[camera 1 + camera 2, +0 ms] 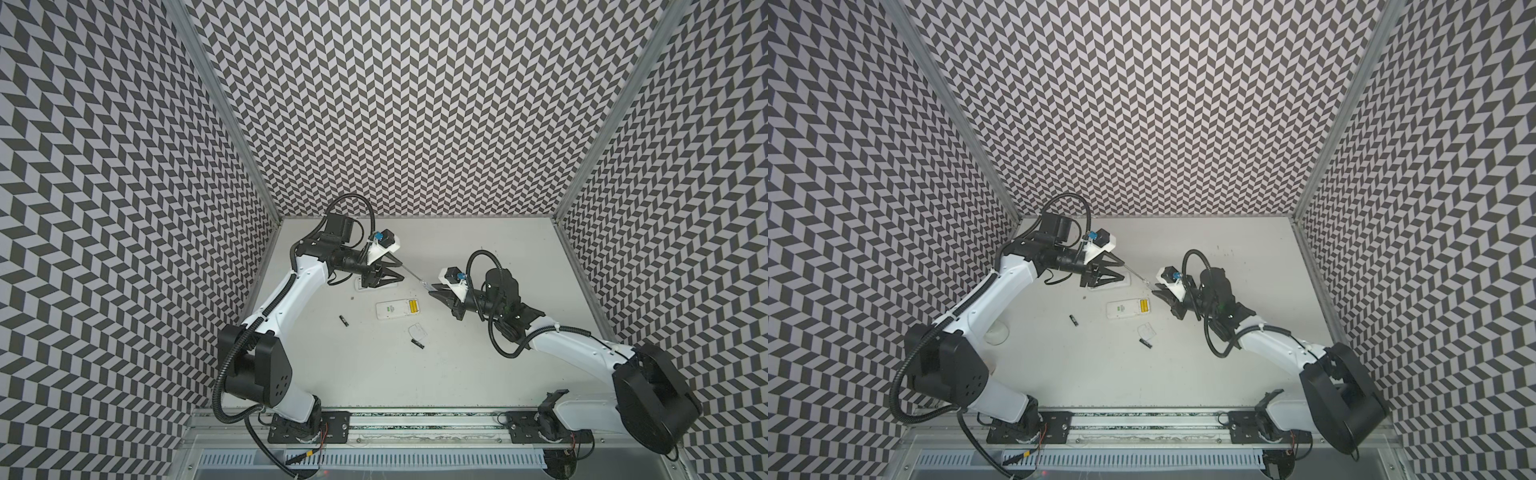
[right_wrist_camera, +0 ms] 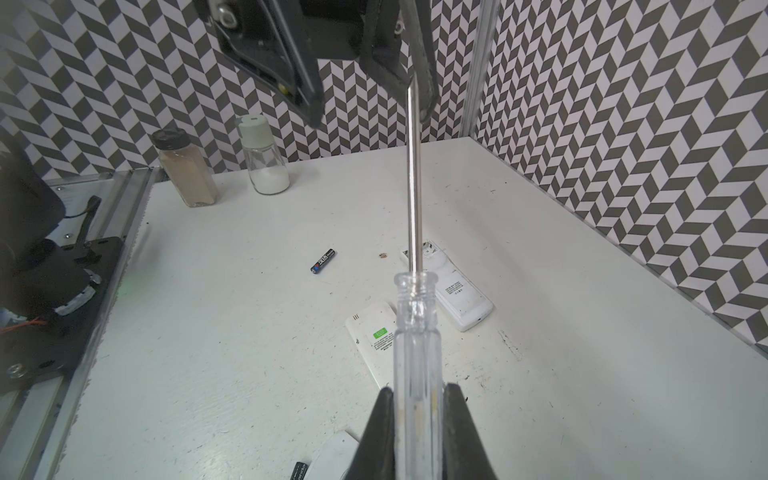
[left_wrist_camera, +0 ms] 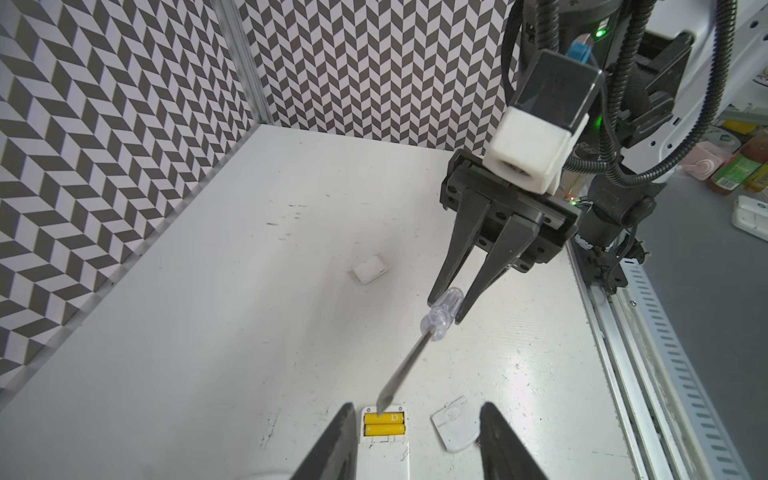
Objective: Unload the batteries from the remote control
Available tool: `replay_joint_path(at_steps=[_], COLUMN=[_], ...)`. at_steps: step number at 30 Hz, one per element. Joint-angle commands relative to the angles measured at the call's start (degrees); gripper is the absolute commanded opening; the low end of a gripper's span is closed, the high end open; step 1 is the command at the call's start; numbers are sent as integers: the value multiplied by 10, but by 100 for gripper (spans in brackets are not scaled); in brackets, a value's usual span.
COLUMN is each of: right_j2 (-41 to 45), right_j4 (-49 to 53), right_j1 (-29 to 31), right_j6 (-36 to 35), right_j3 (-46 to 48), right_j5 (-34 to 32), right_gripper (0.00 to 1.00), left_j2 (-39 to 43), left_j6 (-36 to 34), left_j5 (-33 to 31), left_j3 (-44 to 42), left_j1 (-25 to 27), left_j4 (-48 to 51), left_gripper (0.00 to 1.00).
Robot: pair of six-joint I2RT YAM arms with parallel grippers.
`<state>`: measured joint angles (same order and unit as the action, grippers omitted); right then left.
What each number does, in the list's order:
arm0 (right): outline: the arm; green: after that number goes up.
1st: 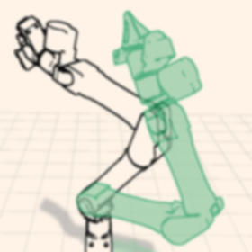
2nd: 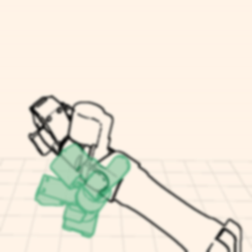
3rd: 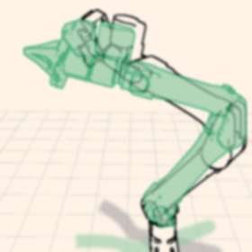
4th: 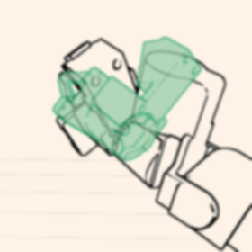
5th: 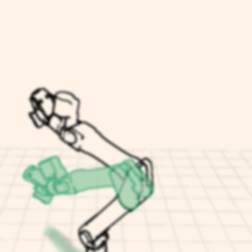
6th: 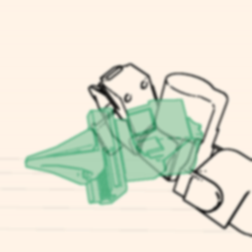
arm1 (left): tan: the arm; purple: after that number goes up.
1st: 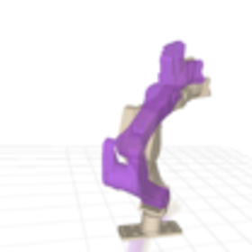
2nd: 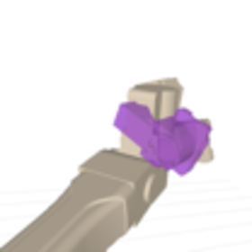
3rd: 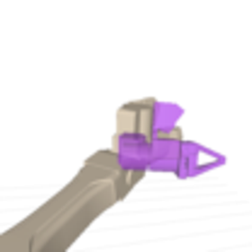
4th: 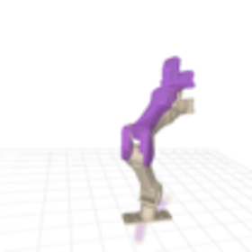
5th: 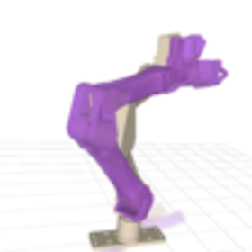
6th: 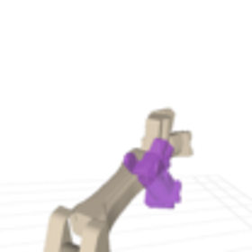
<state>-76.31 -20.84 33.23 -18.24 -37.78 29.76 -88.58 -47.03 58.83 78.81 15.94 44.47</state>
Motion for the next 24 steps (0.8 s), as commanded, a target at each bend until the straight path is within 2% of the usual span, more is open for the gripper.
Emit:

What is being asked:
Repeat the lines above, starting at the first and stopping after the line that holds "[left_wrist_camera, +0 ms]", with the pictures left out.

Response to this exercise:
[camera 1 + camera 2, +0 ms] 
[right_wrist_camera, +0 ms] 
[left_wrist_camera, +0 ms] 

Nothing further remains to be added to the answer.